Instructions to follow ▸ Print back each record unchanged, without pictures.

---- Provided data

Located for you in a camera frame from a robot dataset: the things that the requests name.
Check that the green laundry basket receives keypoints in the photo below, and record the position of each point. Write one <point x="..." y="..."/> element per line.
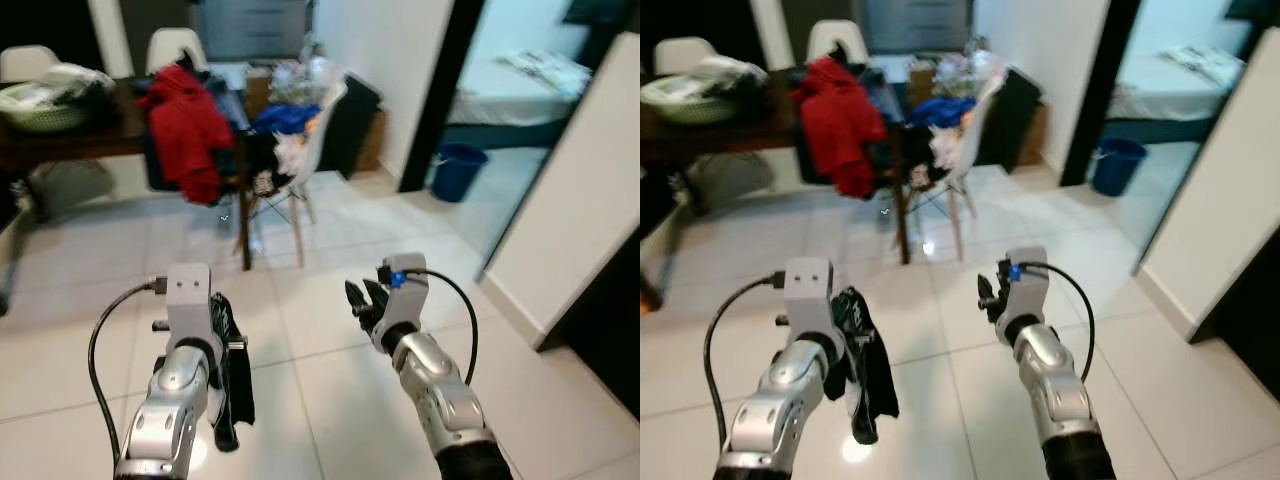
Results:
<point x="690" y="110"/>
<point x="45" y="118"/>

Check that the grey drawer cabinet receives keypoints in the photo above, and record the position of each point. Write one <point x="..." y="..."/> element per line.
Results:
<point x="250" y="30"/>
<point x="920" y="25"/>

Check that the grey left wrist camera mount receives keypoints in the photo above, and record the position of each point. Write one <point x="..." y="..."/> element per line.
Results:
<point x="808" y="295"/>
<point x="190" y="300"/>

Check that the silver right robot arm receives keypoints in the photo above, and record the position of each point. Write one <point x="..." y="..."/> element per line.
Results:
<point x="440" y="390"/>
<point x="1060" y="400"/>

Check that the clear plastic bag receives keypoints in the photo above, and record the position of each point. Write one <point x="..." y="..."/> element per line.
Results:
<point x="968" y="75"/>
<point x="305" y="80"/>

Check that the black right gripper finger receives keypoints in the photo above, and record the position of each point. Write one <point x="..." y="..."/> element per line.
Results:
<point x="999" y="280"/>
<point x="376" y="295"/>
<point x="355" y="300"/>
<point x="985" y="292"/>

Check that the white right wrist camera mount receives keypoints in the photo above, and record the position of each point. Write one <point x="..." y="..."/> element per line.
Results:
<point x="1028" y="295"/>
<point x="410" y="300"/>

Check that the bed with white sheet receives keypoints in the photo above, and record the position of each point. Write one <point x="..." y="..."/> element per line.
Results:
<point x="500" y="95"/>
<point x="1160" y="95"/>

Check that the black flat panel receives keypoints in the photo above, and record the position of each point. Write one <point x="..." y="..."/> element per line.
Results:
<point x="1010" y="120"/>
<point x="350" y="130"/>

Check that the blue bucket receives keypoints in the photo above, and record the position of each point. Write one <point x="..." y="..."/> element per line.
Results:
<point x="1118" y="168"/>
<point x="458" y="175"/>

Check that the dark wood table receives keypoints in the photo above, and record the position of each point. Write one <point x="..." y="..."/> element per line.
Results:
<point x="740" y="125"/>
<point x="70" y="140"/>

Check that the white chair with wooden legs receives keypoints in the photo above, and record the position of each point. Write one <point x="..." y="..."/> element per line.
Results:
<point x="325" y="120"/>
<point x="985" y="110"/>

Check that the white cloth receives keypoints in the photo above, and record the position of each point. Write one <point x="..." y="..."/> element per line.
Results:
<point x="730" y="70"/>
<point x="75" y="78"/>

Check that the black garment with white print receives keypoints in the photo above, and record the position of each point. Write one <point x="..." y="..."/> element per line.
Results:
<point x="235" y="400"/>
<point x="875" y="390"/>

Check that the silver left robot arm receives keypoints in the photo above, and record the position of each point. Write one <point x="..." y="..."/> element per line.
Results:
<point x="165" y="420"/>
<point x="780" y="420"/>

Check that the red garment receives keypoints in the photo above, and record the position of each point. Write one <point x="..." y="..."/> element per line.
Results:
<point x="185" y="130"/>
<point x="840" y="125"/>

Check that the blue garment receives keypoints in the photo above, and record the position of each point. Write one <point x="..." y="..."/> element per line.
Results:
<point x="942" y="112"/>
<point x="285" y="118"/>

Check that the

--------

Reply ▸
Located for you in a camera frame from a robot dataset: the things that the requests name.
Check that the green laundry basket receives keypoints in the photo below, and record the position of each point. Write one <point x="..." y="..."/> element per line.
Results:
<point x="690" y="110"/>
<point x="45" y="118"/>

Check that the grey drawer cabinet receives keypoints in the photo above, and record the position of each point. Write one <point x="..." y="..."/> element per line.
Results:
<point x="250" y="30"/>
<point x="920" y="25"/>

Check that the grey left wrist camera mount receives keypoints in the photo above, and record the position of each point. Write one <point x="..." y="..."/> element per line.
Results:
<point x="808" y="295"/>
<point x="190" y="300"/>

Check that the silver right robot arm receives keypoints in the photo above, and record the position of each point. Write one <point x="..." y="..."/> element per line.
Results:
<point x="440" y="390"/>
<point x="1060" y="400"/>

Check that the clear plastic bag receives keypoints in the photo above, and record the position of each point. Write one <point x="..." y="..."/> element per line.
Results:
<point x="968" y="75"/>
<point x="305" y="80"/>

Check that the black right gripper finger receives keypoints in the photo above, and record the position of each point. Write one <point x="..." y="..."/> element per line.
Results:
<point x="999" y="280"/>
<point x="376" y="295"/>
<point x="355" y="300"/>
<point x="985" y="292"/>

Check that the white right wrist camera mount receives keypoints in the photo above, and record the position of each point. Write one <point x="..." y="..."/> element per line.
Results:
<point x="1028" y="295"/>
<point x="410" y="300"/>

Check that the bed with white sheet receives keypoints in the photo above, and record the position of each point. Write one <point x="..." y="..."/> element per line.
Results:
<point x="500" y="95"/>
<point x="1160" y="95"/>

Check that the black flat panel receives keypoints in the photo above, and record the position of each point. Write one <point x="..." y="..."/> element per line.
Results:
<point x="1010" y="120"/>
<point x="350" y="130"/>

Check that the blue bucket receives keypoints in the photo above, and record the position of each point. Write one <point x="..." y="..."/> element per line.
Results:
<point x="1118" y="168"/>
<point x="458" y="175"/>

Check that the dark wood table receives keypoints in the photo above, and record the position of each point. Write one <point x="..." y="..."/> element per line.
Results:
<point x="740" y="125"/>
<point x="70" y="140"/>

Check that the white chair with wooden legs receives keypoints in the photo above, and record the position of each point. Write one <point x="..." y="..."/> element per line.
Results:
<point x="325" y="120"/>
<point x="985" y="110"/>

Check that the white cloth receives keypoints in the photo above, and record the position of each point. Write one <point x="..." y="..."/> element per line.
Results:
<point x="730" y="70"/>
<point x="75" y="78"/>

Check that the black garment with white print receives keypoints in the photo above, and record the position of each point. Write one <point x="..." y="..."/> element per line.
Results:
<point x="235" y="400"/>
<point x="875" y="390"/>

Check that the silver left robot arm receives keypoints in the photo above, and record the position of each point. Write one <point x="..." y="..."/> element per line.
Results:
<point x="165" y="420"/>
<point x="780" y="420"/>

Check that the red garment receives keypoints in the photo above, and record the position of each point. Write one <point x="..." y="..."/> element per line.
Results:
<point x="185" y="130"/>
<point x="840" y="125"/>

Check that the blue garment receives keypoints in the photo above, and record the position of each point. Write one <point x="..." y="..."/> element per line.
Results:
<point x="942" y="112"/>
<point x="285" y="118"/>

Check that the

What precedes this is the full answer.